DATA SHOWN:
((

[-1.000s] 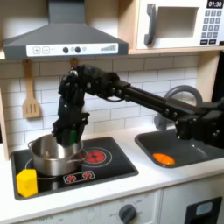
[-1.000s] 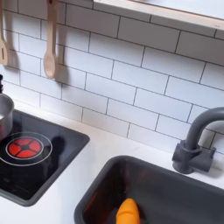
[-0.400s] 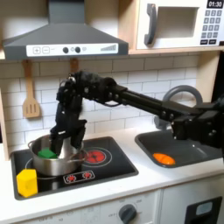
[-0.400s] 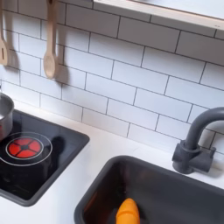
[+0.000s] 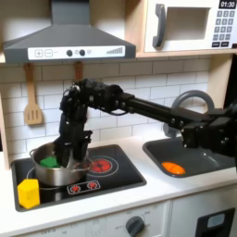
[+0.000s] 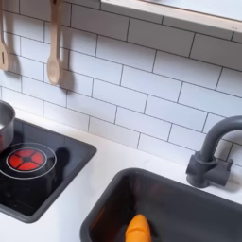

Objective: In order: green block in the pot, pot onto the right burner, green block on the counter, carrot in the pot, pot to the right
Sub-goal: 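Slide the pot onto the right burner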

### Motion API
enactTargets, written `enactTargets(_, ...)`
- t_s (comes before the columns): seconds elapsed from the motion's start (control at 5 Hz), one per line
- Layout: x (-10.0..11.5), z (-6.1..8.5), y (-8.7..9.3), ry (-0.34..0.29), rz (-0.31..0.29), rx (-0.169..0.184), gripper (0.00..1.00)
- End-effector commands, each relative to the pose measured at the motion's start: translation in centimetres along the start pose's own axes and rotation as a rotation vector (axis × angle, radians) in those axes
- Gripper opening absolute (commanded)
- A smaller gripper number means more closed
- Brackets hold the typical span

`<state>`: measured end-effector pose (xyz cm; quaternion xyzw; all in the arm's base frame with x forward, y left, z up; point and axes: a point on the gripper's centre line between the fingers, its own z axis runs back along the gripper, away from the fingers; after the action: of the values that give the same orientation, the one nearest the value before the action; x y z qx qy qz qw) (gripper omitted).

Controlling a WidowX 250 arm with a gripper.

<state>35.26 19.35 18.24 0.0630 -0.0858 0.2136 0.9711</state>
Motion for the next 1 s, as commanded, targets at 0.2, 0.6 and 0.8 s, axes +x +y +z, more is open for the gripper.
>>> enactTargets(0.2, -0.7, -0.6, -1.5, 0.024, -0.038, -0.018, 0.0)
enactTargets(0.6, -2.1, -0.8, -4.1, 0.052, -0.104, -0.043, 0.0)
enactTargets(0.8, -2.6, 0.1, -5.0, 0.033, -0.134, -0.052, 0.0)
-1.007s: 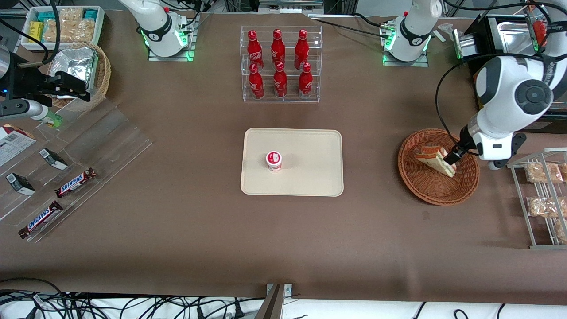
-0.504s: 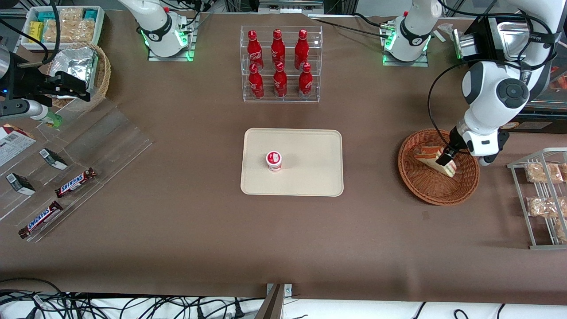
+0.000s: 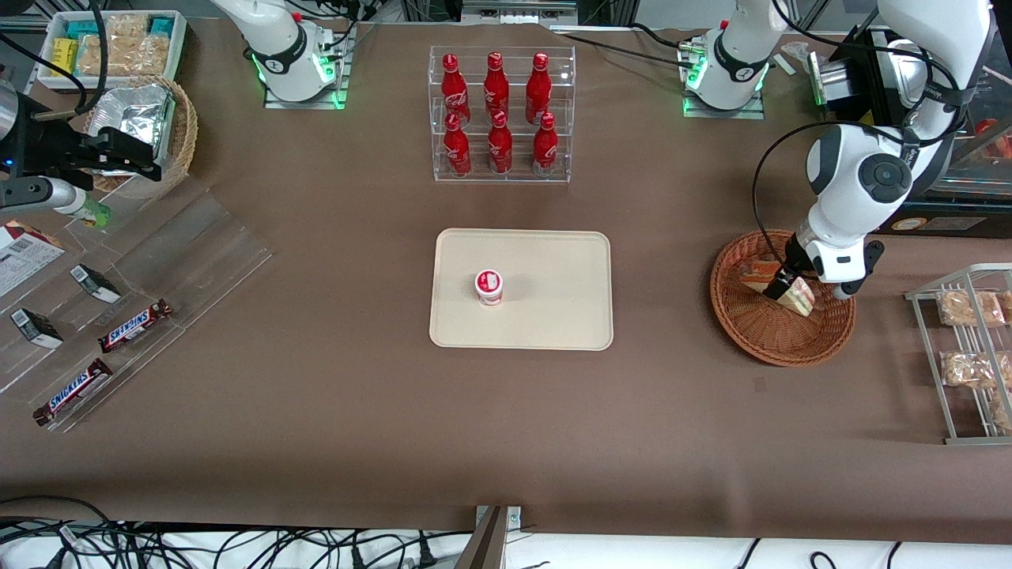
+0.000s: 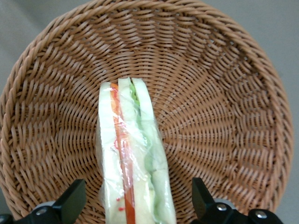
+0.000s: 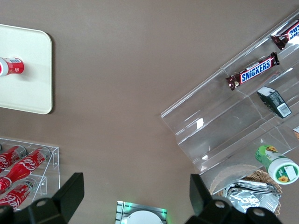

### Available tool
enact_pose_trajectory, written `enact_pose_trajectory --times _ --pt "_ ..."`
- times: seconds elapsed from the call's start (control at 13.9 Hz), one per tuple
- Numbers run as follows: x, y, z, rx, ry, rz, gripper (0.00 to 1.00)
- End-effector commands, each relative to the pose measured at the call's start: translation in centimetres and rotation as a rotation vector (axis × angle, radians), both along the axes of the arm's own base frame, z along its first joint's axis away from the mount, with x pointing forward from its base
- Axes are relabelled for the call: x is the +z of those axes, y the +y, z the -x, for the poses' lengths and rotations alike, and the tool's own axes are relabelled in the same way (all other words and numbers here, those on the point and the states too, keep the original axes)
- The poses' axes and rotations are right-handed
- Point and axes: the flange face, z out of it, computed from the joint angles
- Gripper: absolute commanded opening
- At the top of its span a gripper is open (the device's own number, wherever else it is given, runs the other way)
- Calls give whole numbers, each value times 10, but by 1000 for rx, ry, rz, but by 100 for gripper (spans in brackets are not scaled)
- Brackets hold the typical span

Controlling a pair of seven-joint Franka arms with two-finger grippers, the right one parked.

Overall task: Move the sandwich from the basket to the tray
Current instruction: 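Lower the left gripper and close it on the wrapped sandwich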

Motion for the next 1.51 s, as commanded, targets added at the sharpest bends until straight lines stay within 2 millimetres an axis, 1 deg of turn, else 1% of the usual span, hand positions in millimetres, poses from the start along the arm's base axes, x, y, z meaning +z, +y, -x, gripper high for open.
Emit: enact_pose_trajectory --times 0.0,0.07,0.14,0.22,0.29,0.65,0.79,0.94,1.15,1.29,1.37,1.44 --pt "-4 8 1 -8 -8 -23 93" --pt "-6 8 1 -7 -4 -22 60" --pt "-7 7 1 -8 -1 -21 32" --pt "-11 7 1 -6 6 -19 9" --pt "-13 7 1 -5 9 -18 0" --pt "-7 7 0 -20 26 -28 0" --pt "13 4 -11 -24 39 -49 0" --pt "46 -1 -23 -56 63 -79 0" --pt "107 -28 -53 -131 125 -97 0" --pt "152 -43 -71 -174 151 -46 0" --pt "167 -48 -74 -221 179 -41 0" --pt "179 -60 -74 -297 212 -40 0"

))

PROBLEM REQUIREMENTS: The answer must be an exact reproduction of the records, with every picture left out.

TASK OUTPUT:
[-1.000s] 
[-1.000s] 
[-0.400s] 
[-0.400s] 
[+0.000s] 
[+0.000s] 

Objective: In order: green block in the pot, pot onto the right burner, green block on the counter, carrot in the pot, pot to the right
Sub-goal: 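Slide the pot onto the right burner
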
### Motion API
enactTargets, written `enactTargets(_, ...)`
- t_s (comes before the columns): seconds elapsed from the motion's start (control at 5 Hz), one per line
- Layout: x (-10.0..11.5), z (-6.1..8.5), y (-8.7..9.3), ry (-0.34..0.29), rz (-0.31..0.29), rx (-0.169..0.184), gripper (0.00..1.00)
- End-effector commands, each relative to the pose measured at the motion's start: translation in centimetres along the start pose's own axes and rotation as a rotation vector (axis × angle, radians) in those axes
- Gripper opening absolute (commanded)
- A smaller gripper number means more closed
- Brackets hold the typical span

`<state>`: measured end-effector pose (xyz cm; quaternion xyzw; all in the arm's base frame with x forward, y left, z up; point and axes: a point on the gripper's centre line between the fingers, its own z axis runs back along the gripper, away from the fingers; after the action: of the values that give the same orientation, the one nearest the value before the action; x y z qx qy qz qw) (gripper omitted).

Controlling a WidowX 250 arm with a gripper.

<state>35.26 19.35 18.24 0.0630 -0.0858 0.2136 0.9711</state>
Motion for the next 1 s, as commanded, targets at 0.2, 0.6 and 0.8 s, axes +x +y +z, more is open for the gripper.
>>> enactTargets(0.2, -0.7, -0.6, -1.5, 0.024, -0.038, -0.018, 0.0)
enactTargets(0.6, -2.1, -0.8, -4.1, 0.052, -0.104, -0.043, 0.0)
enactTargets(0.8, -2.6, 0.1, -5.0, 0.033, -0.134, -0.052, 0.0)
-1.007s: 
-0.504s: 
+0.000s: 
+0.000s: 
+0.000s: 

### Available tool
enact_pose_trajectory, written `enact_pose_trajectory --times _ --pt "_ ..."`
- times: seconds elapsed from the call's start (control at 13.9 Hz), one per tuple
- Numbers run as follows: x, y, z, rx, ry, rz, gripper (0.00 to 1.00)
- End-effector commands, each relative to the pose measured at the call's start: translation in centimetres and rotation as a rotation vector (axis × angle, radians), both along the axes of the arm's own base frame, z along its first joint's axis away from the mount, with x pointing forward from its base
- Axes are relabelled for the call: x is the +z of those axes, y the +y, z the -x, for the poses' lengths and rotations alike, and the tool's own axes are relabelled in the same way (all other words and numbers here, those on the point and the states too, keep the original axes)
- The poses' axes and rotations are right-handed
- Point and axes: the flange face, z out of it, computed from the joint angles
- Gripper: absolute commanded opening
- At the top of its span a gripper is open (the device's own number, wherever else it is given, runs the other way)
- Calls give whole numbers, each value times 10, but by 1000 for rx, ry, rz, but by 100 for gripper (spans in brackets are not scaled)
- Brackets hold the typical span

Controlling a pair of seven-joint Franka arms with two-finger grippers, the right one parked.

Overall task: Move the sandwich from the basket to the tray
Current instruction: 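Lower the left gripper and close it on the wrapped sandwich
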
Motion for the next 1.51 s, as commanded, targets added at the sharpest bends until straight lines stay within 2 millimetres an axis, 1 deg of turn, else 1% of the usual span, hand positions in millimetres, poses from the start along the arm's base axes, x, y, z meaning +z, +y, -x, gripper high for open.
Emit: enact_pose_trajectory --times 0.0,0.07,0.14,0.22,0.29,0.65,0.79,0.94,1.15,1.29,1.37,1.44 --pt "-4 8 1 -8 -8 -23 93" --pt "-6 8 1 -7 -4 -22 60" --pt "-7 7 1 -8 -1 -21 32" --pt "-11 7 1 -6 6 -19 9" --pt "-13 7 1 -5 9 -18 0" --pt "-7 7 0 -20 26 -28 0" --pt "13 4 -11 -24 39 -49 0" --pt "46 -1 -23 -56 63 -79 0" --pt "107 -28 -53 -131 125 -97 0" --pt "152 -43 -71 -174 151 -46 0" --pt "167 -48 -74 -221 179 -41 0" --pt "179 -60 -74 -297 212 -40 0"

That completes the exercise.